“He will be back before morning,” I said to Gravy Boat. “Riggs and the pack have to ‘roam’, whatever that means.”
He’d tried to explain it to me, but I didn’t quite get it. Apparently, part of being a werewolf in a pack meant going for wild wolf excursions in the woods together. They’d hunt, play—yes, he’d said they would play—and just run. Apparently, it helped somehow with the whole Alpha thing.
He seemed to think he needed to solidify his claim as Alpha before we could get the pack to help us rescue the others from The Coven. Whether it made sense or not, I was learning to simply roll with things.
My werewolf boyfriend has a wolf in his head that tries to grab the wheel during sex? Yeah, sure. No big deal. He wants to go play in the woods with the other wolves before we rescue my sister from the bad guy vampires? Makes sense.
I was grinning, even though I had no right to be. I should’ve been petrified for what was about to come. I thought part of me was starting to learn to embrace the danger, though.
It was part of living out of the bubble, wasn’t it? You could hide from any and everything. You could put your walls up and live safe in your cage. Or you could kick the door open and go out there. You could take the good with the bad and wake up without knowing what to expect. You could let your mind live or cage it to keep your body alive.
In his own way, Riggs was teaching me to let my mind be free, even if it meant putting my body at risk.
I thought about what we’d told each other last night in the diner. We’d said the big “L” word. I’d always rolled my eyes at movies or books where people professed their love so quickly. “You like each other,” was what I wanted to scream at them. Love was supposed to be different. It was supposed to be this big ordeal that took a long time to cultivate and develop.
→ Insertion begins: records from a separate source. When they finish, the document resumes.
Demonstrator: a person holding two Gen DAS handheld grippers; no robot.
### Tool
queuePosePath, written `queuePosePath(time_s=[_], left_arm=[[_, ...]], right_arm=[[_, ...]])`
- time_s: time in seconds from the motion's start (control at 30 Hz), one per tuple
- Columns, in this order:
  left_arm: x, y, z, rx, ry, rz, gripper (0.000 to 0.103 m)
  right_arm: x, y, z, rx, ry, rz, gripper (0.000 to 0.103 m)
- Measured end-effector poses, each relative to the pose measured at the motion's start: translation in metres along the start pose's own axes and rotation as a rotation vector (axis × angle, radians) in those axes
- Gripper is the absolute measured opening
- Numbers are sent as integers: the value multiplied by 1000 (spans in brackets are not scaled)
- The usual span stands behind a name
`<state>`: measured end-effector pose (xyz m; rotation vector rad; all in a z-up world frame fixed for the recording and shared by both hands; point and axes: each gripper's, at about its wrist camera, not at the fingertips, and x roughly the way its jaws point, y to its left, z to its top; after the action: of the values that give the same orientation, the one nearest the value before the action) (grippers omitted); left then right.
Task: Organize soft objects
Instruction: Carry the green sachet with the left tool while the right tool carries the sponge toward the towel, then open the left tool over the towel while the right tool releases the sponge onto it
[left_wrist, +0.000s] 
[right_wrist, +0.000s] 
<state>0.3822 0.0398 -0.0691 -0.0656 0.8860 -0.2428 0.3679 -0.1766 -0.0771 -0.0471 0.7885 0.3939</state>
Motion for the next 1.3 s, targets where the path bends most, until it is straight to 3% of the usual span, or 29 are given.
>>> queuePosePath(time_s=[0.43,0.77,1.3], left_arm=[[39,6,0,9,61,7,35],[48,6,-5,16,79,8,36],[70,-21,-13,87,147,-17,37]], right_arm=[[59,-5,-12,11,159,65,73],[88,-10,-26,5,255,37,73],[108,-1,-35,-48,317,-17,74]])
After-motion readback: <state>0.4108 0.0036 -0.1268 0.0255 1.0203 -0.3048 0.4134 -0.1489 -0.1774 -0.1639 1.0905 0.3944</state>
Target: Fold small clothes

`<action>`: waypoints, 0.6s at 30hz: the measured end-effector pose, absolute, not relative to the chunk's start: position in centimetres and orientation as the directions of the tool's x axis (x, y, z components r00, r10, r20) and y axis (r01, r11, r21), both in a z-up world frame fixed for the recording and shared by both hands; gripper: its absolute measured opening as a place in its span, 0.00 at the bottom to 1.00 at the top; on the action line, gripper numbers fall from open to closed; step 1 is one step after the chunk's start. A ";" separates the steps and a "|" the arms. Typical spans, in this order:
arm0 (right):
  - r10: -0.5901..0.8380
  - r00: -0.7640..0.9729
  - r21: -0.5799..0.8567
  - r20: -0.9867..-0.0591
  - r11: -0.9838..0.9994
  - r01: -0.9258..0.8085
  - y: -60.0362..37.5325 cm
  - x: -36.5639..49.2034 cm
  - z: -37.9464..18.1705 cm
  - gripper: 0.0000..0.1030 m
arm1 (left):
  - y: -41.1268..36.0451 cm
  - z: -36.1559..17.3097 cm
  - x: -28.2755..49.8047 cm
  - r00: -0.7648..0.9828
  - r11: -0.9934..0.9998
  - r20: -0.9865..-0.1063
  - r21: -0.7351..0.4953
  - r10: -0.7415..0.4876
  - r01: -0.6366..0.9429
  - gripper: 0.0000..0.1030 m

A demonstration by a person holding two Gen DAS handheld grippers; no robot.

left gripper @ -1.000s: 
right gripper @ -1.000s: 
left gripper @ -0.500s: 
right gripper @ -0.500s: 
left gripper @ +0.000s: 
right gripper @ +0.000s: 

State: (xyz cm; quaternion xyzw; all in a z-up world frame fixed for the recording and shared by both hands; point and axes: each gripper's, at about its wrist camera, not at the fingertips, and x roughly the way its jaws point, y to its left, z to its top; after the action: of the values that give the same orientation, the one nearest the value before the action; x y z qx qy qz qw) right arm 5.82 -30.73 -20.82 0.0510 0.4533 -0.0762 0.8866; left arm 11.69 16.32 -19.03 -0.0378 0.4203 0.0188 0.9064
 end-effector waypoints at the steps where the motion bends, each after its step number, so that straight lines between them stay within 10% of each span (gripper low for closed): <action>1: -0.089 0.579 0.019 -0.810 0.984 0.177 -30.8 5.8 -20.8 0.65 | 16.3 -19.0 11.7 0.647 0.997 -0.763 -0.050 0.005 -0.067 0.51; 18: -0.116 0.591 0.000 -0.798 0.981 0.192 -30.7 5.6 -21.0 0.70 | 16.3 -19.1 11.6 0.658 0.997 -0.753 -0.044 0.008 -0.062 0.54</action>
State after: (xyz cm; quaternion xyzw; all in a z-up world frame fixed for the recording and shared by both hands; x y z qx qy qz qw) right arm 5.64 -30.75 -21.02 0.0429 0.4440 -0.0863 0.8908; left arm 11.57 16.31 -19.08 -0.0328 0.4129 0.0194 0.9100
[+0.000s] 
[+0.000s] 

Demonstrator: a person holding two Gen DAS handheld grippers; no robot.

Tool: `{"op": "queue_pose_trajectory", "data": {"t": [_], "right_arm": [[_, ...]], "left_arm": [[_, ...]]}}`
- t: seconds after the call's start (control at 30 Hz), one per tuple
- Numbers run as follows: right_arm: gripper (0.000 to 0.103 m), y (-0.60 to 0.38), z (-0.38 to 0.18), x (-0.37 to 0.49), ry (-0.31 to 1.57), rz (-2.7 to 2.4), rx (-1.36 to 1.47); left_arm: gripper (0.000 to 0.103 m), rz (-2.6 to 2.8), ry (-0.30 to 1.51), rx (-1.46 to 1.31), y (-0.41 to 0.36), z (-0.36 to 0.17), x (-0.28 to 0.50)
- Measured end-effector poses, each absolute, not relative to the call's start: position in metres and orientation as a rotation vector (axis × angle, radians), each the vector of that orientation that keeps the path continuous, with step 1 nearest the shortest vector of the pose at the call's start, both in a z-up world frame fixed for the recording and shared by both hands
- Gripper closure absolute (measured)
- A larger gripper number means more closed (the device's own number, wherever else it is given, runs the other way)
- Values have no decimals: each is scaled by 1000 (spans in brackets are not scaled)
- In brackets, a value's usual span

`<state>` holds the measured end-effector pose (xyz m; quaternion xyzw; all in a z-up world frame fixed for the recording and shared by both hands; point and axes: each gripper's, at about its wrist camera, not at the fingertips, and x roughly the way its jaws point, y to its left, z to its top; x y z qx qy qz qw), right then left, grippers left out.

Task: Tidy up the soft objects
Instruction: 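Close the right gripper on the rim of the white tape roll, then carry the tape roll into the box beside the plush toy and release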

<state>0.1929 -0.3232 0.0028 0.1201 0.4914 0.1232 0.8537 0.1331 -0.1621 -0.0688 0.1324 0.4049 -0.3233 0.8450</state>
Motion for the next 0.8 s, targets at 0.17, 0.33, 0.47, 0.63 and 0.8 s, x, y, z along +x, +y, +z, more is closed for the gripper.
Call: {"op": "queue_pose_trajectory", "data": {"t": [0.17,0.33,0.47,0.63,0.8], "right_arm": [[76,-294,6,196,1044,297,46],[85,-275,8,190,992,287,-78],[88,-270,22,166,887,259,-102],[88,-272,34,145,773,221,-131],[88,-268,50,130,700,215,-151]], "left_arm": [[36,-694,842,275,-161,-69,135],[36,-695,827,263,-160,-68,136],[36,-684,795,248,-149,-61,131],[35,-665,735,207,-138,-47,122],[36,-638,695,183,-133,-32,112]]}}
Now I wasn’t so sure. I’d tried to talk myself down from the ledge of love ever since last night and so far, failed.
Maybe love wasn’t a finished product. It wasn’t the culmination of years of work and perfect conditions. Love was like a sickness to be caught. It grabbed a hold of you and made you know with every fiber of your being that you were in this for the long haul. Somebody else had crawled inside your heart and mind. They’d spread roots and now removing them would be as painful as removing one of your own organs.
Maybe that’s why they called it falling in love. Except it felt more like this scene I’d seen in a movie once. The girl had been walking on a forest trail and she’d taken one wrong step. That slight loss of footing had sent her sliding down in the dry leaves towards a hill beside the path. Within moments, she was sliding, then the hill got steeper and she was tumbling. Eventually, she was careening down the hill like a ragdoll, completely at the mercy of gravity and momentum.
I smiled. I guessed that’s where I felt like I was. I’d slipped into falling for Riggs, and now all I could do was fight the fall or embrace it. Last night I’d decided to embrace it.
I heard Kyla coming long before I saw her. My new vampire-enhanced hearing really was spectacular. I could even tell it was her because of the pattern of her steps and the weight of them. I tried to do the cool movie thing where I said, “Hi, Kyla,” once she was close without turning.
She snorted. “Enjoying the improved hearing, are we?”
I felt a little embarrassed. She was a vampire, too. I wasn’t going to impress her with the same abilities she’d probably long-since mastered and grown bored of.
“I have to admit,” I said. “I feel a little weaker today. For a while I was feeling like I could’ve ripped a tree out of the ground by its roots or run a marathon without breaking a sweat.”
Kyla nodded. “You’re just young. Your system is learning to burn blood more efficiently. Right now, it’s like a gas guzzling truck that gets two miles per gallon. Give it time and your strength will last longer between feedings.”
“So I should feed soon?”
“You should, but everyone here is a werewolf. You shouldn’t drink their blood if you can avoid it.”
“Why?”
She hesitated. “It’s taboo, for one. Werewolf blood is different than human blood. It gives them some connection to you if you drink it. They’ll be able to sense where you are for a time. Maybe even pick up on your thoughts and emotions. It gives them some power over you, but it also gives you a taste of their strength. It’s a delicate balance, but neither vampires nor werewolves consider it remotely okay to do. Vampires obviously don’t like giving over any control to werewolves, and werewolves don’t want vampires tapping into their strength. Besides, neither side wants to feel like there’s any need for dependence on one another.”